この翻訳をポストエディットしたのが、下記の修正案です。

基本的にはGoogle翻訳のほうを採用し、操作の主体はユーザーにしたいという意思を入れる必要があるので最後のところを赤字のような書き方にして、「選べる」ということを明確にするリライトをしたものです。これを最終形にするのが良いのではないかと思います。これはまだネイティブチェックなどはしていないので、少し手は入るかもしれませんが、自動翻訳した状態とほとんど同じで、より明確になっているのではないかと思います。

何度も言っていますが、仕様の説明は製品主体で書きたいけれども、操作の説明はユーザー主体で書きたい。この翻訳の仕分けは、いくら自動翻訳、AI翻訳が進化したところでもまだできないので、人間が意思を入れて手を入れていく必要があります。

●修正案を逆翻訳してみる

参考までに、今度はこの翻訳の修正案を英日に逆翻訳して、どのぐらい日本語が離れていくかを確認してみました。

この英日翻訳の場合は、DeepLのほうが少し自然かなと感じます。ただ、内容はほぼ元々の原稿と変わりませんので、こういった形で翻訳をかけて、もう一度戻したときにそのまま出てくる日本語は、自動翻訳には非常に適している日本語と判断できます。

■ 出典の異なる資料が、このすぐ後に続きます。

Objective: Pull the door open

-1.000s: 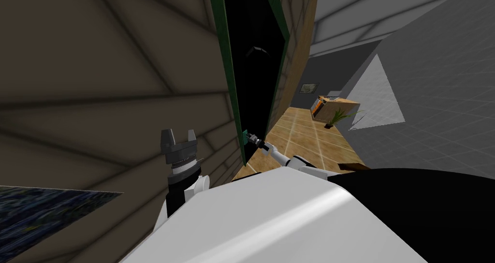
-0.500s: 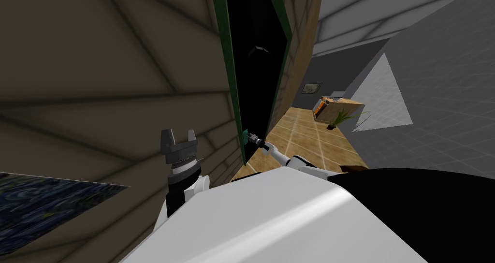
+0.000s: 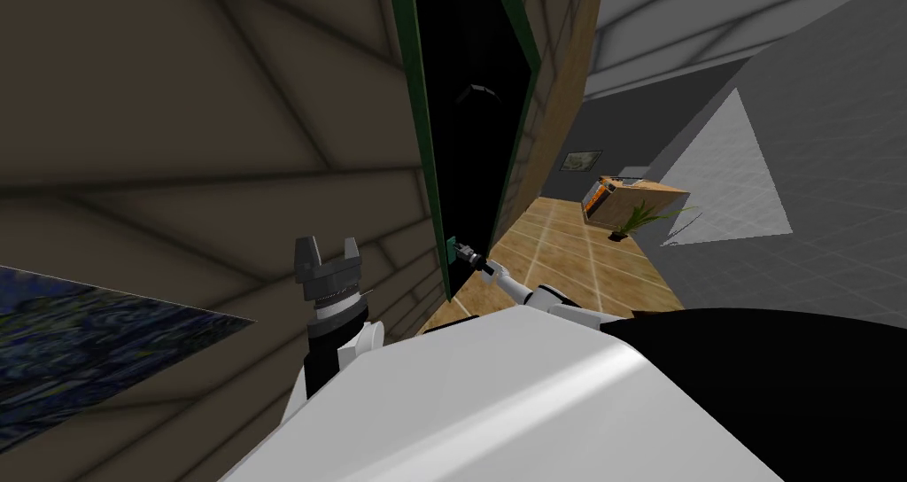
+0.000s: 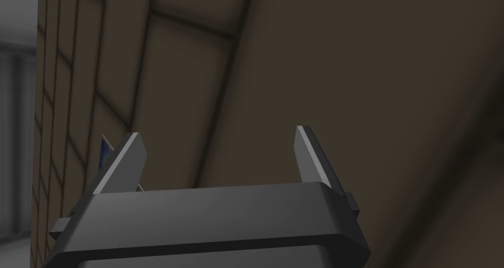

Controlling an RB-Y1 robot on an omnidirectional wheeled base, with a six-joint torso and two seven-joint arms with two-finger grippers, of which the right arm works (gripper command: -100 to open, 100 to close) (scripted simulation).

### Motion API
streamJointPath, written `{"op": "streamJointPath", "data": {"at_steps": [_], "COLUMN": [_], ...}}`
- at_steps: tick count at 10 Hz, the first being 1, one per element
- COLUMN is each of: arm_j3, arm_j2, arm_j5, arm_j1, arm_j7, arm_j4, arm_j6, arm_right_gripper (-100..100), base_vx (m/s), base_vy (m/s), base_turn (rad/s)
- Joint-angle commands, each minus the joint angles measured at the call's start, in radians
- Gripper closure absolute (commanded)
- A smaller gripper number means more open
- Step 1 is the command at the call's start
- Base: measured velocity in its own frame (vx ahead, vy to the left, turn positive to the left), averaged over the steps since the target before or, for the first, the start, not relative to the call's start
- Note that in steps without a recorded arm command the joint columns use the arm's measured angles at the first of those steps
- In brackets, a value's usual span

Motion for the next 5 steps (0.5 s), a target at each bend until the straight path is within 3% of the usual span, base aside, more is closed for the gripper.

自動翻訳で、こういった形で翻訳しやすい状態になっていれば、人間の翻訳者が翻訳するのは非常にたやすく、わかりやすい翻訳になるかと思います。

ヤマハでは、例えば英日英とか日英日など、翻訳されたものをもう一度翻訳して、どのぐらい離れるかをみる検証を、ツールを作ってやっています。そうすることで翻訳者が翻訳しやすい原稿になっているかどうかを確認できます。この逆翻訳、ぜひ活用していただくといいと思います。